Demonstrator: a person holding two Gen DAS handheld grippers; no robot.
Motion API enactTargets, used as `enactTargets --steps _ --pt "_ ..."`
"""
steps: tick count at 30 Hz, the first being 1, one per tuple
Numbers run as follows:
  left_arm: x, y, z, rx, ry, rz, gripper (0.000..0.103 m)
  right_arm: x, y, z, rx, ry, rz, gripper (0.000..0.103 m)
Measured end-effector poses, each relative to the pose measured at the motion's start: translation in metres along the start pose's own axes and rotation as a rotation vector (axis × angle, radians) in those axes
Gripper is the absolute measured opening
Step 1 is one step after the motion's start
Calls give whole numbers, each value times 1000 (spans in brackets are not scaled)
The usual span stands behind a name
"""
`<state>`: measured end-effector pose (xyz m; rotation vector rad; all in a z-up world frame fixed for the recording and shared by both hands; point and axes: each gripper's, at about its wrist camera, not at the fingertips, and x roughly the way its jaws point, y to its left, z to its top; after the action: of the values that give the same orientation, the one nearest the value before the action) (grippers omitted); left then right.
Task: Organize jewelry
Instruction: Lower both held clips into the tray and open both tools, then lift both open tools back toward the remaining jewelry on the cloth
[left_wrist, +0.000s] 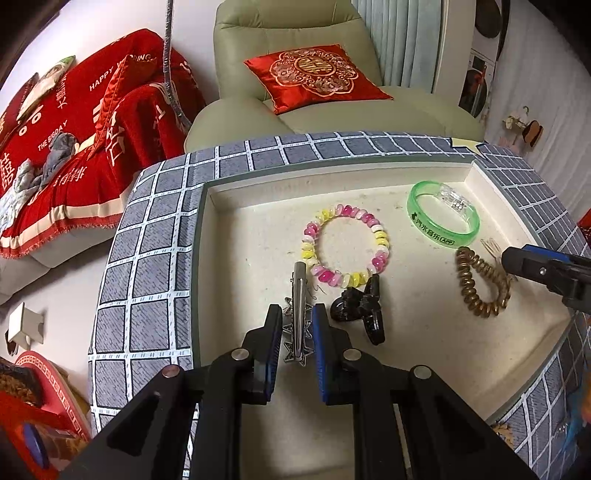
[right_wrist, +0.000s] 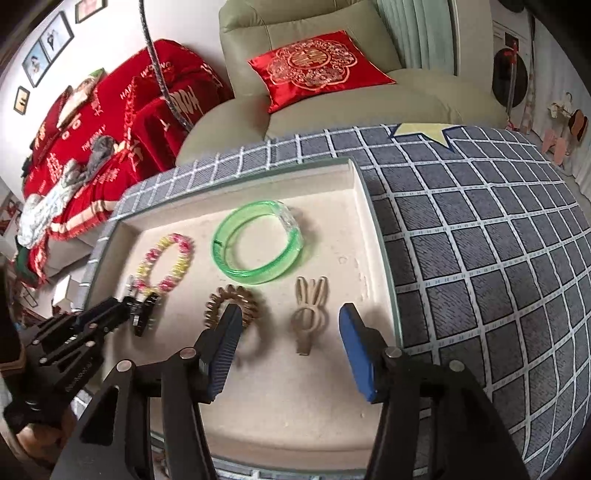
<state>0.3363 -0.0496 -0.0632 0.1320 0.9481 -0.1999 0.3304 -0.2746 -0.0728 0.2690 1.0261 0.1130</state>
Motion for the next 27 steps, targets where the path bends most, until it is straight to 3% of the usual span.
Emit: enactTargets --steps 16,23,24,25,26,27 --pt "-22 8 4 -48 -49 21 33 -44 2 -14 64 -43 70 63" --pt "-43 9 -1 -60 -71 1 33 -62 0 -27 80 -53 78 72" --pt "-46 9 -2 -62 -73 -4 39 -65 0 -29 82 -54 78 75" --pt "-49 10 -4 -64 -74 -9 55 -67 -1 -31 84 -55 79 77" --pt "-53 10 -6 -69 -78 -7 103 -71 -1 -33 87 -57 82 79" --pt "-58 11 -8 -77 -101 6 103 -74 -2 -35 89 -59 84 79"
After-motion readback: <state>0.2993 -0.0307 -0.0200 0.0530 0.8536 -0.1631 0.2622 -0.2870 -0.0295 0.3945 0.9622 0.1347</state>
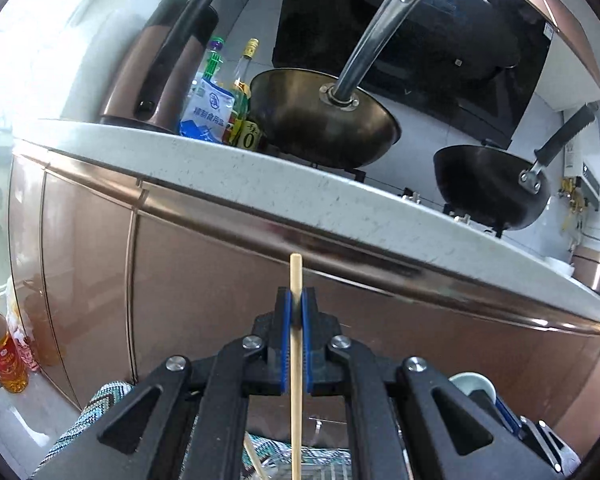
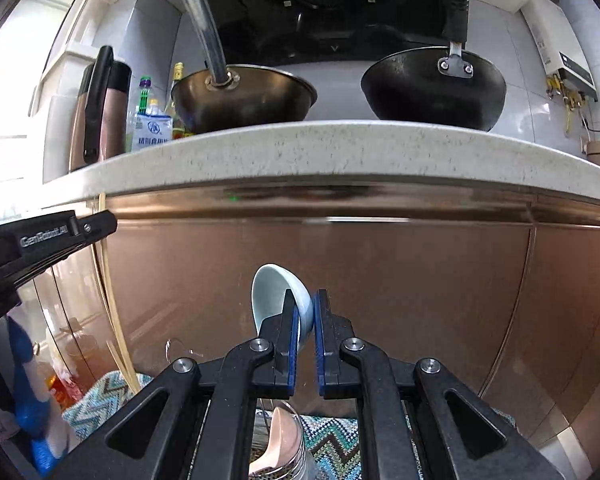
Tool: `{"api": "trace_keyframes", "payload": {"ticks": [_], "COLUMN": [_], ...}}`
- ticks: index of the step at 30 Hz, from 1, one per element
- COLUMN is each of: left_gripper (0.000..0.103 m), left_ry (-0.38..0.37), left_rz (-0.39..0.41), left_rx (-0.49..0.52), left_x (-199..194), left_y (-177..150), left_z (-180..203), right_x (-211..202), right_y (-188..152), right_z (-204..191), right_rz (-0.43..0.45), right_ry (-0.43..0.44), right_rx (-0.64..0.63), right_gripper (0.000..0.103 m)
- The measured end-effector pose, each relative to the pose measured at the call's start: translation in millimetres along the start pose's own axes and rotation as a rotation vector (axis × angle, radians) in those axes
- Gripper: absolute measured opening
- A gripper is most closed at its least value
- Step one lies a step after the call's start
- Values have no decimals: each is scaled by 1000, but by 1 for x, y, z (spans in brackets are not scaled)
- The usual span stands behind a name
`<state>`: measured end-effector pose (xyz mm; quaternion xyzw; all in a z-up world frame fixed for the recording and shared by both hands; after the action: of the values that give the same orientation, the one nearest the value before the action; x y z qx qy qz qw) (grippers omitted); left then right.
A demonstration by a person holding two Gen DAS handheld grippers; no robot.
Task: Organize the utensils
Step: 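Lift both items over the wire holder and release them inside, then move both open tools back down toward the remaining utensils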
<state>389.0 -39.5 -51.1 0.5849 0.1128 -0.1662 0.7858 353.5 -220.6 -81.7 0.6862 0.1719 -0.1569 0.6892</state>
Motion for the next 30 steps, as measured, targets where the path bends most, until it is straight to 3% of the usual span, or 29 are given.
{"api": "trace_keyframes", "payload": {"ticks": [6, 8, 10, 13, 21, 24, 30], "left_gripper": [6, 8, 14, 27, 30, 36, 38], "left_ry": [25, 23, 20, 19, 37, 47, 76], "left_rz": [15, 5, 6, 35, 121, 141, 170], "left_rx": [34, 38, 45, 44, 77, 84, 114], "left_x": [3, 0, -7, -26, -109, -146, -212], "left_y": [-22, -25, -24, -15, 29, 43, 56], "left_z": [-3, -4, -6, -8, -13, -15, -21], "right_x": [8, 5, -2, -19, -85, -119, -185], "right_y": [-24, -28, -28, -22, 8, 18, 32], "right_z": [-9, -10, -9, -7, -3, -4, -8], "right_rz": [-36, -40, -32, -9, 54, 80, 121], "right_ry": [14, 18, 16, 7, -9, -5, 11], "right_rx": [-18, -20, -19, -19, -7, -8, -13], "right_gripper": [11, 17, 24, 26, 26, 26, 26]}}
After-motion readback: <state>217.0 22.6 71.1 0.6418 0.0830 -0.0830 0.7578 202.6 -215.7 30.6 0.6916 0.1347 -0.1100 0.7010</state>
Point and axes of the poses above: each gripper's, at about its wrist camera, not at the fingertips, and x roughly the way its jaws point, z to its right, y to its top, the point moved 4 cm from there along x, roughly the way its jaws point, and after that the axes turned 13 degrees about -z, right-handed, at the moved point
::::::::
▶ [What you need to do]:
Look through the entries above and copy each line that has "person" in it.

▶ [Solution for this task]:
Demonstrator: a person holding two Gen DAS handheld grippers; no robot.
A demonstration by a person holding two Gen DAS handheld grippers; no robot.

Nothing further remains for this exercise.